By Boluwatife Oshadiya
Key Points
- NITDA issued a cybersecurity advisory on DeepLoad malware attacks
- Malware reportedly targets Nigerian agencies, businesses, banks, and individuals
- Attackers use fake browser update prompts and malicious commands
- Malware can steal banking credentials, passwords, and sensitive information
- NITDA urged organisations to strengthen cybersecurity measures immediately
Main Story
The National Information Technology Development Agency has issued a fresh cybersecurity alert warning Nigerians about a dangerous AI-powered malware known as DeepLoad, which is actively targeting organisations and individuals across the country.
In a critical advisory issued through the Computer Emergency Readiness and Response Team, the agency disclosed that DeepLoad is designed to harvest sensitive information, steal banking credentials, and evade traditional antivirus detection systems.
According to the advisory, cybercriminals are deploying the malware through fake website error messages and fraudulent browser update prompts that trick users into pasting malicious commands into their systems.

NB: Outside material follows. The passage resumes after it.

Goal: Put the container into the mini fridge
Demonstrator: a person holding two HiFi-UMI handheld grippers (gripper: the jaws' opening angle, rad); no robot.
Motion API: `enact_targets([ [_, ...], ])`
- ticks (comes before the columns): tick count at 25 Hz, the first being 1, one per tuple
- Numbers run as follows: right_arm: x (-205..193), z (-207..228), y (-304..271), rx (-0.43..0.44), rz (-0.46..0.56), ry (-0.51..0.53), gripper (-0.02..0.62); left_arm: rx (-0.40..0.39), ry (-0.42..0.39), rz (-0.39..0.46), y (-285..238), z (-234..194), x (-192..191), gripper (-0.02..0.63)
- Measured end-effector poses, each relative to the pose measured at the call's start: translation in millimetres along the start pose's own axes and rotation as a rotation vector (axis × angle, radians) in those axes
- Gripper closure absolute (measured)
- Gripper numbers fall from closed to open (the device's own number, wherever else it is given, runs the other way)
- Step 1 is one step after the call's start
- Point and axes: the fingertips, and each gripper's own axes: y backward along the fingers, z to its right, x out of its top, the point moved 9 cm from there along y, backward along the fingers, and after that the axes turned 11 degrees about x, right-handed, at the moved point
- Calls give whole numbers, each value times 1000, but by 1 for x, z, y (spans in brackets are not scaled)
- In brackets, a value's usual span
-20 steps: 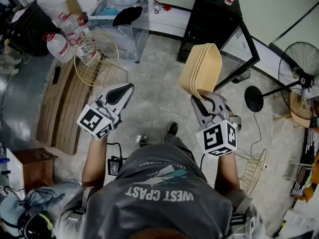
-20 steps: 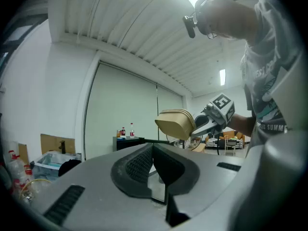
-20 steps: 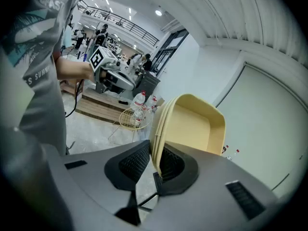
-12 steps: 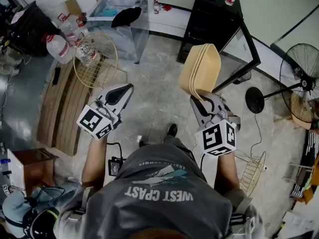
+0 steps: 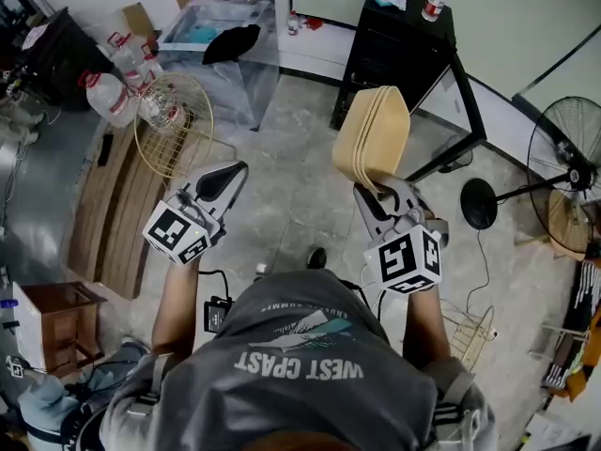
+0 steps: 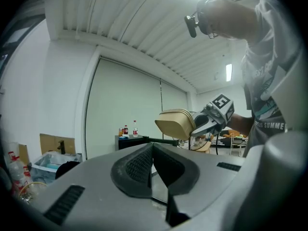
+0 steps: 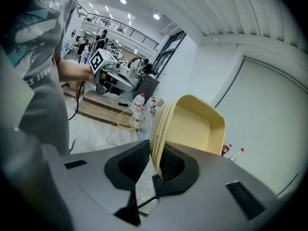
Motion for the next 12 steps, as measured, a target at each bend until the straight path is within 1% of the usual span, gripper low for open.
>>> enact_targets([
  [7, -34, 51, -1, 40, 4, 21, 525, 29, -6, 3, -55, 10, 6, 589],
  [12, -52, 71, -2, 59, 8, 30, 525, 26, -8, 7, -85, 20, 7, 589],
])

The agency warned that once activated, the malware silently installs itself, extracts saved passwords and confidential data from web browsers, and establishes persistence mechanisms capable of reactivating the infection even after apparent removal.
NITDA stated that the malware specifically targets government agencies, financial institutions, critical infrastructure operators, businesses, and individuals who rely on online banking and email services.
The agency added that DeepLoad leverages Windows Management Instrumentation (WMI)-based persistence and artificial intelligence-powered evasion techniques, making detection and remediation significantly more difficult.
The advisory noted that a successful attack could result in unauthorised access to bank accounts, identity theft, financial fraud, compromise of classified government systems, and large-scale operational disruptions for affected organisations.
Recommended Actions
NITDA urged Nigerians never to paste commands from unknown websites into their computers, warning that legitimate software providers do not request such actions.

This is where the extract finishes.